L’extractivisme désigne un modèle économique centré sur l’exploitation intensive des ressources naturelles — minerais, terres, forêts — au profit d’acteurs extérieurs, sans redistribution locale ni transformation industrielle sur place. Au Congo, le sous-sol recèle du cobalt, du coltan, de l’or, du cuivre, de l’uranium et bien d’autres minerais stratégiques pour l’économie mondiale.
Application au Congo.
L’Est du Congo — principalement le Nord et Sud-Kivu — est devenu une zone d’extraction forcée. Les groupes armés, y compris le M23 soutenu par le Rwanda, ont mis en place de véritables « administrations minières » dans les territoires occupés.

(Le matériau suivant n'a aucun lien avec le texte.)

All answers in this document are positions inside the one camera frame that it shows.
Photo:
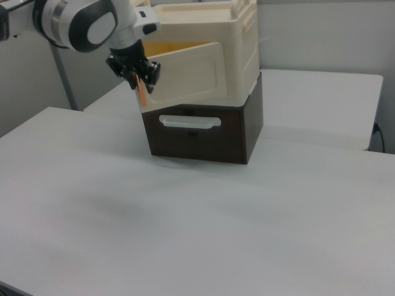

La seule mine de coltan de Rubaya rapportait ainsi 800 000 dollars par mois au M23. Ces minerais transitent par des corridors organisés (voie rwandaise, voie ougandaise) vers Mombasa, Dar es-Salam, puis l’Europe, les Émirats et l’Asie — l’État congolais ne percevant aucun revenu sur ces flux.
Impact.
L’extractivisme alimente directement l’économie de guerre : sans minerais à piller, les conflits perdent leur raison d’être financière. Il maintient le Congo dans une logique de « réservoir de matières premières » héritée de la colonisation, empêchant tout développement endogène.